# BRIEF:
Copy out each line featuring the string "blue" from the entries beneath.

# SUPPLIED MATERIAL:

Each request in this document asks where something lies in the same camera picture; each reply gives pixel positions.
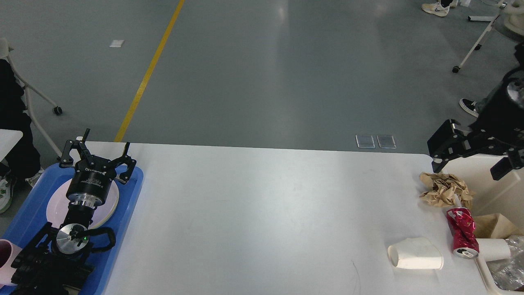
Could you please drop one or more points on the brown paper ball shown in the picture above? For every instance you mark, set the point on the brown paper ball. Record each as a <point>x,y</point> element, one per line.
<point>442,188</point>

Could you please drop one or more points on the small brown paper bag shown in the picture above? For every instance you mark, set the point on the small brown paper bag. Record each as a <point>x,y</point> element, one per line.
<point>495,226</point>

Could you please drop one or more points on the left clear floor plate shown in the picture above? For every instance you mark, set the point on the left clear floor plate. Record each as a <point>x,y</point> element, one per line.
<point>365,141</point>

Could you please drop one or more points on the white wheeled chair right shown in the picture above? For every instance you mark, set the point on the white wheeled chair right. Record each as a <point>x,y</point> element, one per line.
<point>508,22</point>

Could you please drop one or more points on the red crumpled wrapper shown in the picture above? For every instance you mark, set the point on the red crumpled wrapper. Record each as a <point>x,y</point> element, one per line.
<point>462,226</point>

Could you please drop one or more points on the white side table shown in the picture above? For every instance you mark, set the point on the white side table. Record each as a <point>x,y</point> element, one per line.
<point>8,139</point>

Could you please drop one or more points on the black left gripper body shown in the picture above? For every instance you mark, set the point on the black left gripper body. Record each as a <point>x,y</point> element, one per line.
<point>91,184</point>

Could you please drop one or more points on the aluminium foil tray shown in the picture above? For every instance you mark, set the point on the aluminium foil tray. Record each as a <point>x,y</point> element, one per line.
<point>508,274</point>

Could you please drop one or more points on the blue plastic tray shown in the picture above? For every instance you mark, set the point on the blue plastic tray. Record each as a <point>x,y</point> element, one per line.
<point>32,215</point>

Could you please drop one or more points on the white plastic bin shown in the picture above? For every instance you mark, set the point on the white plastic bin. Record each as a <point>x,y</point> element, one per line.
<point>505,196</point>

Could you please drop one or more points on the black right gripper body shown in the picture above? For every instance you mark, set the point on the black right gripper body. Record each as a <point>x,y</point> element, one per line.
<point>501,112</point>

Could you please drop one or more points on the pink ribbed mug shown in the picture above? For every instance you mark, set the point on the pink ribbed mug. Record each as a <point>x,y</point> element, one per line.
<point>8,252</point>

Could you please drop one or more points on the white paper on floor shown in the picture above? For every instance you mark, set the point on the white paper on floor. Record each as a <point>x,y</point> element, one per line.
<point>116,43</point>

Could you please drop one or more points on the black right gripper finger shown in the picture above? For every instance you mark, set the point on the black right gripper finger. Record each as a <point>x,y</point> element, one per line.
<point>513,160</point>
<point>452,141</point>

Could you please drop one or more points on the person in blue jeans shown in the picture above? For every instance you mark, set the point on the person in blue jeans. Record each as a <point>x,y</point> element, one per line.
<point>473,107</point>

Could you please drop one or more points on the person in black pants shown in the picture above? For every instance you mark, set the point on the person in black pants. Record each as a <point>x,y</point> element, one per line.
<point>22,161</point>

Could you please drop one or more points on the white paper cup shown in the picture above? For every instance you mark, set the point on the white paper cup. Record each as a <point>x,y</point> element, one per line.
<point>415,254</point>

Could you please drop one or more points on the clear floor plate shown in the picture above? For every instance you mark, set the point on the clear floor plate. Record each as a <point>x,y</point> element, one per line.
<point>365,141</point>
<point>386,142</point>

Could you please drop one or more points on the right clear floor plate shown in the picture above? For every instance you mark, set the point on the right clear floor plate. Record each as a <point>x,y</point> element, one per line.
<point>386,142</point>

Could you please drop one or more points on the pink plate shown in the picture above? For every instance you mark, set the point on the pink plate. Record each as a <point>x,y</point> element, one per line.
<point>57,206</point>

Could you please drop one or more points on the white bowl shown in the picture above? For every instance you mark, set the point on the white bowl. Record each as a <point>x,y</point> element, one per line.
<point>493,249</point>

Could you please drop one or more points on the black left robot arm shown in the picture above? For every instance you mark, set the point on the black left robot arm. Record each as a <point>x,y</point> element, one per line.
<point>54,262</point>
---
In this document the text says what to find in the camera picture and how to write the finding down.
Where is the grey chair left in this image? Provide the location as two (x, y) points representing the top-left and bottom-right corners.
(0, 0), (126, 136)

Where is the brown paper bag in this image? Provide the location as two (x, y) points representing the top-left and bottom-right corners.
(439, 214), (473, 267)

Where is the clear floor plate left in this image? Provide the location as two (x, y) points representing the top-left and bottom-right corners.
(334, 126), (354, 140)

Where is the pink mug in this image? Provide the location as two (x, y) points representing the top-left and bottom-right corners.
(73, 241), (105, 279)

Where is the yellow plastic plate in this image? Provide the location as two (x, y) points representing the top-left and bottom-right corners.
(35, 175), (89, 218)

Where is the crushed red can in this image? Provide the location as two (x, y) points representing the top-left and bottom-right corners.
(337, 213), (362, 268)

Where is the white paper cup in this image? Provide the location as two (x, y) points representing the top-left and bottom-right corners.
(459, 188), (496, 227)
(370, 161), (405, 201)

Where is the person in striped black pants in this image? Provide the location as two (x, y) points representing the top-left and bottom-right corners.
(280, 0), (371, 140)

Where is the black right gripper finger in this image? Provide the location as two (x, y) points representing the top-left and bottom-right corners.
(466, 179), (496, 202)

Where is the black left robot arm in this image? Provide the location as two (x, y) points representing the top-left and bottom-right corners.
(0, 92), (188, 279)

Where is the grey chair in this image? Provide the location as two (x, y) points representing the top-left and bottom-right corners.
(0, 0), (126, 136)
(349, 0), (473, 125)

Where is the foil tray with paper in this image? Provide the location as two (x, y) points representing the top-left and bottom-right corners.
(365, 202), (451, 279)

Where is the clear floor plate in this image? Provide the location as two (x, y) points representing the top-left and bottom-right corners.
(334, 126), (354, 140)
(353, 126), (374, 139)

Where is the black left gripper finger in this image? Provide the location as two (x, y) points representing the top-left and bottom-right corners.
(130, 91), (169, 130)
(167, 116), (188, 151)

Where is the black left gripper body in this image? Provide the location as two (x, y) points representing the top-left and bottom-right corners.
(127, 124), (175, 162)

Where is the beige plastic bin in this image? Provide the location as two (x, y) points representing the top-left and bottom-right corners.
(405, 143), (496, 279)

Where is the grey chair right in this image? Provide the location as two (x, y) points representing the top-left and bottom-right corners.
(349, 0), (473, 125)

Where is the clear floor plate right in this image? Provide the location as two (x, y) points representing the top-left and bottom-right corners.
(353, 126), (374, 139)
--
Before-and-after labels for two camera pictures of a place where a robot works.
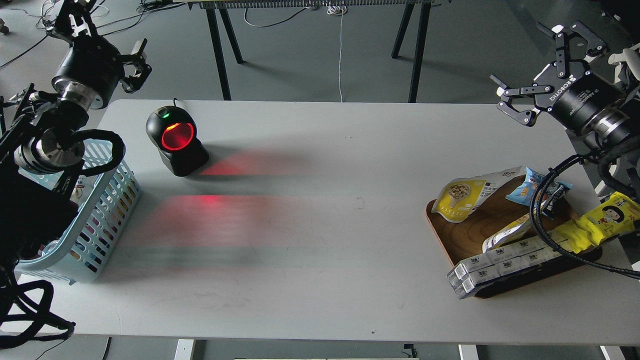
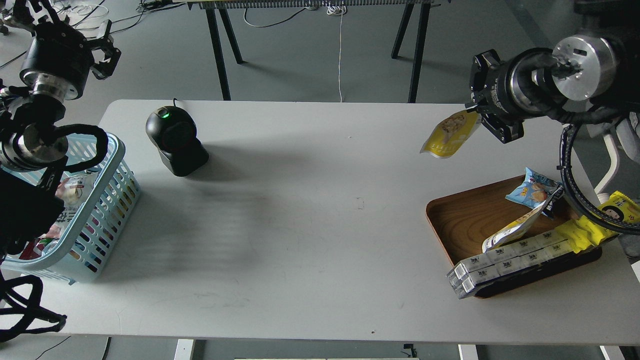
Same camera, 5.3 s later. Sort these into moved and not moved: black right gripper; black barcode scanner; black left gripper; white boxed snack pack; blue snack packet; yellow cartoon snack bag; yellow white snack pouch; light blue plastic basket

# ANSWER SPACE:
Could you please drop one or more points on the blue plastic tray shown in the picture above? For every instance you mark, set the point on the blue plastic tray. Record each as a <point>x,y</point> element, one per line.
Could you please drop one or more points on the person in blue jeans shown in the picture above? For every instance you mark, set the point on the person in blue jeans. Record each as a <point>x,y</point> element, one per line.
Same camera, 5.3 s later. Sort these into moved and not moved: black right gripper; black barcode scanner; black left gripper; white boxed snack pack; blue snack packet; yellow cartoon snack bag; yellow white snack pouch; light blue plastic basket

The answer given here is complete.